**Work task:** Lines to return, exactly: from the line with "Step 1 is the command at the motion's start" to the line with "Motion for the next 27" in the entries below, both included.

[Extracted records]

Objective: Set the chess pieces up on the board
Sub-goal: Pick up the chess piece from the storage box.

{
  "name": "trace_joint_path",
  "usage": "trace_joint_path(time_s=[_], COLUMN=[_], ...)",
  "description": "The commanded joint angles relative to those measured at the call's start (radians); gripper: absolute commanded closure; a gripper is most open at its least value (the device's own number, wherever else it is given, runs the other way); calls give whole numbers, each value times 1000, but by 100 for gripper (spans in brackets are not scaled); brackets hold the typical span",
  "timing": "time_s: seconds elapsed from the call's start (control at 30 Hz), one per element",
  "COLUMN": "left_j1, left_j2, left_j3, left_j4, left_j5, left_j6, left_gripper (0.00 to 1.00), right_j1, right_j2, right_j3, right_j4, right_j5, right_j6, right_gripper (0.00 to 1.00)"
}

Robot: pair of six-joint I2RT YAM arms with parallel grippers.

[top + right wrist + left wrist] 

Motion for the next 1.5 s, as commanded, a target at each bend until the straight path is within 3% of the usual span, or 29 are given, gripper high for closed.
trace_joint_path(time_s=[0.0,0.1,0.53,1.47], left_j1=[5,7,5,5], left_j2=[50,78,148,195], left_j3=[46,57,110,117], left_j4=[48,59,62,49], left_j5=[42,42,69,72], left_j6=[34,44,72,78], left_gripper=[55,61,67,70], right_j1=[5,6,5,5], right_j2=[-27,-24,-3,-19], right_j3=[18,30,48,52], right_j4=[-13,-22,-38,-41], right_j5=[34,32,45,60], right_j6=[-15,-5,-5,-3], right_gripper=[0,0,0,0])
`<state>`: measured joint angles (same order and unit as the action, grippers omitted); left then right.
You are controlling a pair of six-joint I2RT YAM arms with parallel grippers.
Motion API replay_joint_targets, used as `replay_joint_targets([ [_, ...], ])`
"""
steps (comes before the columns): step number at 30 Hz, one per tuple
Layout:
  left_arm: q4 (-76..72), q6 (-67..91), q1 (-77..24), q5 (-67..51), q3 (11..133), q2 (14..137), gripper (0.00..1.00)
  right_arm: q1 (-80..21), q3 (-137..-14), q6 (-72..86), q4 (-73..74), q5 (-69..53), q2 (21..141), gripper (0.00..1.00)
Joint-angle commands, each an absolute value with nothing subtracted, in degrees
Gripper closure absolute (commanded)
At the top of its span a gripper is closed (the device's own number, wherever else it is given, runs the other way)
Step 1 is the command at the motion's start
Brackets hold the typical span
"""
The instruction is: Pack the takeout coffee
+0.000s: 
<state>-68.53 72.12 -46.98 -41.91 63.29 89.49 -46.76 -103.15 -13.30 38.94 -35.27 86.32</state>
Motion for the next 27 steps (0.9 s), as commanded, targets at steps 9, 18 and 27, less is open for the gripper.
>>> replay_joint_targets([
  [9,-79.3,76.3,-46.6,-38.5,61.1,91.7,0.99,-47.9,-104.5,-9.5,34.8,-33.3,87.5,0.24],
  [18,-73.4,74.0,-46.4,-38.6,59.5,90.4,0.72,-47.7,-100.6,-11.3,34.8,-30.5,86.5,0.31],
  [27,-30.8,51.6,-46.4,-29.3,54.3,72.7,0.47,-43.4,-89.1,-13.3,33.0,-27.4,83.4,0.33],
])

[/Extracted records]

**Expected output:**
Step 1 is the command at the motion's start
Brackets hold the typical span
"""
The instruction is: Pack the takeout coffee
+0.000s: 
<state>-68.53 72.12 -46.98 -41.91 63.29 89.49 -46.76 -103.15 -13.30 38.94 -35.27 86.32</state>
Motion for the next 27 steps (0.9 s), as commanded, targets at steps 9, 18 and 27, less is open for the gripper.

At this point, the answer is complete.